A Great Read!
When We Were Young and Brave by Hazel Gaynor is the kind of book that transports the reader to a a different time and place–a welcome change of scenery for those of us who are staying close to home during this pandemic. In this factual historical novel, the place is Chefoo, Shantung Province, China. and the story revolves around the China Inland Mission School.
After a short prologue, the book opens on December 7, 1941, when everything in Asia changes as the Japanese bomb Pearl Harbor and begin to take possession of many other places. Soon enough, Japanese soldiers surround the missionary school, remove the various Chinese workers, and aside from a small unreliable hidden radio, news of the outside world is cut off for the entire staff and the children who did not leave the school to be with their families for the Christmas holiday season.
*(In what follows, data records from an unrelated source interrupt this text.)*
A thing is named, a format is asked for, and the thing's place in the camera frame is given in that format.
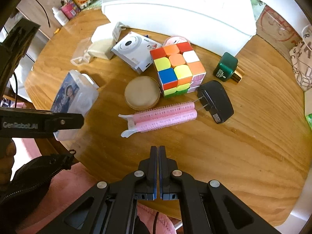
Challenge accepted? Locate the clear box with photo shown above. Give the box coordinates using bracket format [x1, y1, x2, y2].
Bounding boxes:
[50, 69, 100, 141]

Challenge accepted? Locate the pink hair roller clip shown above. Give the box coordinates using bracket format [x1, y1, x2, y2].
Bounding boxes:
[118, 102, 197, 138]

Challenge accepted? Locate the black power adapter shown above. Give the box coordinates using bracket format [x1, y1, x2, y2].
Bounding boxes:
[197, 80, 234, 124]

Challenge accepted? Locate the white beige rectangular box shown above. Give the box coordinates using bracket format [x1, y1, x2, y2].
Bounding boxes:
[87, 22, 125, 61]

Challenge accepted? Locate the round beige compact case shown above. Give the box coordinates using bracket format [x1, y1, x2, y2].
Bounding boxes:
[124, 76, 161, 110]

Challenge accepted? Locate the colourful rubik's cube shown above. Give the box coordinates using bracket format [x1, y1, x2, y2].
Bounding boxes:
[150, 41, 206, 98]

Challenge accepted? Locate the green bottle with gold cap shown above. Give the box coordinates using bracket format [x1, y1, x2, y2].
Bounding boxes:
[213, 52, 244, 83]

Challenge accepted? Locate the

With one hundred twenty-four children in their care, this is the story of a teacher, Elspeth Kent, and one of her students, Nancy. The author’s choice of point of view is nicely done because it gives an inside look at the thinking of both an adult and a student.
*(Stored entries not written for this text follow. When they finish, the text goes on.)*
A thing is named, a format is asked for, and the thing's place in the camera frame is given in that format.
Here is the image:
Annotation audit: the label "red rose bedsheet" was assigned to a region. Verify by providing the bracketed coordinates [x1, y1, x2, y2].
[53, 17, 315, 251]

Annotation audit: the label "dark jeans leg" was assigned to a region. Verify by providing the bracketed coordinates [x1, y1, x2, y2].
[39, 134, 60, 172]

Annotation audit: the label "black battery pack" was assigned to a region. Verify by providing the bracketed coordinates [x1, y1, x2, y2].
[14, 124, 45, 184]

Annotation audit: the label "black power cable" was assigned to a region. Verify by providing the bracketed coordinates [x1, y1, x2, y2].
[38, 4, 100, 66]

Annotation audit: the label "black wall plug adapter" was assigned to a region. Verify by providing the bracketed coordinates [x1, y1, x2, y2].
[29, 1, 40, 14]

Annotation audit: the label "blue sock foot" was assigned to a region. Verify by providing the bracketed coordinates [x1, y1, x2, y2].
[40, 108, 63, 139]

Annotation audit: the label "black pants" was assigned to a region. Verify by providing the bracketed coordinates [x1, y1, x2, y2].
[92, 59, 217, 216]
Their fear about what is happening to them is mixed appropriately with the stiff upper lip of Miss Kent and the longing Nancy has for her mother–both of her parents are missionaries–the reason that Nancy and her older brother have been sent to the school along with other children of foreign missionaries, diplomats, or business people.
For the group of girls under the watchful eye of Miss Kent, the one thing helping them move through this terrible time is the British Girl Guides program. This program–which came later to America as the Girl Scouts–teaches the girls resilience as they work toward their badges.
And resilience is needed when the Japanese take over the school in 1942, moving the teachers and students to what was once a missionary compound about three miles across town. The place has been abandoned for some time, and the teachers once again pull the children together to clean the place up and continue with their studies and Girl Guides.
What Miss Kent fears most, finally comes true. In 1943, the entire staff and children are moved to an internment camp with fifteen hundred other people at Weilhsien Civilian Assembly Center, hundreds of miles from Chefoo. There, the latrines are filled to overflowing and the food is nothing more than watery stew that looks like dishwater with suspect gritty pieces floating inside.
As the years pass, the children grow into young adulthood and Miss Kent becomes the mother they have nearly forgotten. Until…one day, an American airplane lands in the field next to the camp and they are freed. The story then moves to 1975 and once again, we see Miss Kent and Nancy and their lives thirty years later.
Hazel Gaynor has created a well-written story of how these children survived living under Japanese rule for nearly five years. Gaynor sums it all up when Miss Kent says to another teacher, “I actually think life is meant to have its share of difficulty and struggle. That’s when we find out who we really are, what we’re really made of…We come alive in the dramatic bits, don’t we; in the moments that make us gasp and cry.”